**YOUR ASSIGNMENT**
Would you repeat every line of the data exactly?

--- DATA SEGMENT ---

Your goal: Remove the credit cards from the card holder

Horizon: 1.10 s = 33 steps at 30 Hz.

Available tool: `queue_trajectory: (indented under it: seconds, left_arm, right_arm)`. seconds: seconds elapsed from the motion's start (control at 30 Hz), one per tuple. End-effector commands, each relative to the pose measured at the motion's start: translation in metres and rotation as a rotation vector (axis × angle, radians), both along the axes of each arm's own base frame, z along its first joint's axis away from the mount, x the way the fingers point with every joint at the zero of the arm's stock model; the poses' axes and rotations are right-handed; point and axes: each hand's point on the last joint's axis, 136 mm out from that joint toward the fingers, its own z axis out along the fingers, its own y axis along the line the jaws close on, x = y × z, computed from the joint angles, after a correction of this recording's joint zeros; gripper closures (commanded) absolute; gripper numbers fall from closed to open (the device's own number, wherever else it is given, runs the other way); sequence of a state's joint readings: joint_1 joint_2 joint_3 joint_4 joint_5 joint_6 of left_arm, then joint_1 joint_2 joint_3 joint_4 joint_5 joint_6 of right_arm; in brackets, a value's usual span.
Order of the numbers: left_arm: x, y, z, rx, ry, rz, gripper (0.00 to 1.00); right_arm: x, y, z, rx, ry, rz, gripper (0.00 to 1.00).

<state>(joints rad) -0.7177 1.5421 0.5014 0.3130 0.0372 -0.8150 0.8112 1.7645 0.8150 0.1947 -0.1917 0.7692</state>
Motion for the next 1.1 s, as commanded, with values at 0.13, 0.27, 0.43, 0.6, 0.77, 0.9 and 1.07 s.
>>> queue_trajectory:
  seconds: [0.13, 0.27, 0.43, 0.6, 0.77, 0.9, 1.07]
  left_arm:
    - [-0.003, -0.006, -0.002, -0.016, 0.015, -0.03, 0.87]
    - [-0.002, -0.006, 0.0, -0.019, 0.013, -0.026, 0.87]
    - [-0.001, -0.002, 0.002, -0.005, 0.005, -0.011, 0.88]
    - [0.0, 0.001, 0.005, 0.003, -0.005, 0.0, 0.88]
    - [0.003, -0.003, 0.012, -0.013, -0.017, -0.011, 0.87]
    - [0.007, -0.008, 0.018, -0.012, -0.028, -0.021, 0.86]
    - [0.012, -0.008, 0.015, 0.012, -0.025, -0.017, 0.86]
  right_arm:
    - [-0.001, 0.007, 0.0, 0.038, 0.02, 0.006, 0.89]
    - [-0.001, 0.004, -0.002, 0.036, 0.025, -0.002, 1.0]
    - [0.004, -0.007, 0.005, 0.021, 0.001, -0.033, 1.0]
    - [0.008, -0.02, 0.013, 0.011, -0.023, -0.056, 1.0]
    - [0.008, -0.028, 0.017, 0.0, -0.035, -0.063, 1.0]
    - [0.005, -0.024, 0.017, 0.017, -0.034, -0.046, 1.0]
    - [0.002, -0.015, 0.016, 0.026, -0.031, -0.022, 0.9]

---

**RESULT OF THE TASK**
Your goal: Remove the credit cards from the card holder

Horizon: 1.10 s = 33 steps at 30 Hz.

Available tool: `queue_trajectory: (indented under it: seconds, left_arm, right_arm)`. seconds: seconds elapsed from the motion's start (control at 30 Hz), one per tuple. End-effector commands, each relative to the pose measured at the motion's start: translation in metres and rotation as a rotation vector (axis × angle, radians), both along the axes of each arm's own base frame, z along its first joint's axis away from the mount, x the way the fingers point with every joint at the zero of the arm's stock model; the poses' axes and rotations are right-handed; point and axes: each hand's point on the last joint's axis, 136 mm out from that joint toward the fingers, its own z axis out along the fingers, its own y axis along the line the jaws close on, x = y × z, computed from the joint angles, after a correction of this recording's joint zeros; gripper closures (commanded) absolute; gripper numbers fall from closed to open (the device's own number, wherever else it is given, runs the other way); sequence of a state's joint readings: joint_1 joint_2 joint_3 joint_4 joint_5 joint_6 of left_arm, then joint_1 joint_2 joint_3 joint_4 joint_5 joint_6 of right_arm; in brackets, a value's usual span.
Order of the numbers: left_arm: x, y, z, rx, ry, rz, gripper (0.00 to 1.00); right_arm: x, y, z, rx, ry, rz, gripper (0.00 to 1.00).

<state>(joints rad) -0.7177 1.5421 0.5014 0.3130 0.0372 -0.8150 0.8112 1.7645 0.8150 0.1947 -0.1917 0.7692</state>
Motion for the next 1.1 s, as commanded, with values at 0.13, 0.27, 0.43, 0.6, 0.77, 0.9 and 1.07 s.
>>> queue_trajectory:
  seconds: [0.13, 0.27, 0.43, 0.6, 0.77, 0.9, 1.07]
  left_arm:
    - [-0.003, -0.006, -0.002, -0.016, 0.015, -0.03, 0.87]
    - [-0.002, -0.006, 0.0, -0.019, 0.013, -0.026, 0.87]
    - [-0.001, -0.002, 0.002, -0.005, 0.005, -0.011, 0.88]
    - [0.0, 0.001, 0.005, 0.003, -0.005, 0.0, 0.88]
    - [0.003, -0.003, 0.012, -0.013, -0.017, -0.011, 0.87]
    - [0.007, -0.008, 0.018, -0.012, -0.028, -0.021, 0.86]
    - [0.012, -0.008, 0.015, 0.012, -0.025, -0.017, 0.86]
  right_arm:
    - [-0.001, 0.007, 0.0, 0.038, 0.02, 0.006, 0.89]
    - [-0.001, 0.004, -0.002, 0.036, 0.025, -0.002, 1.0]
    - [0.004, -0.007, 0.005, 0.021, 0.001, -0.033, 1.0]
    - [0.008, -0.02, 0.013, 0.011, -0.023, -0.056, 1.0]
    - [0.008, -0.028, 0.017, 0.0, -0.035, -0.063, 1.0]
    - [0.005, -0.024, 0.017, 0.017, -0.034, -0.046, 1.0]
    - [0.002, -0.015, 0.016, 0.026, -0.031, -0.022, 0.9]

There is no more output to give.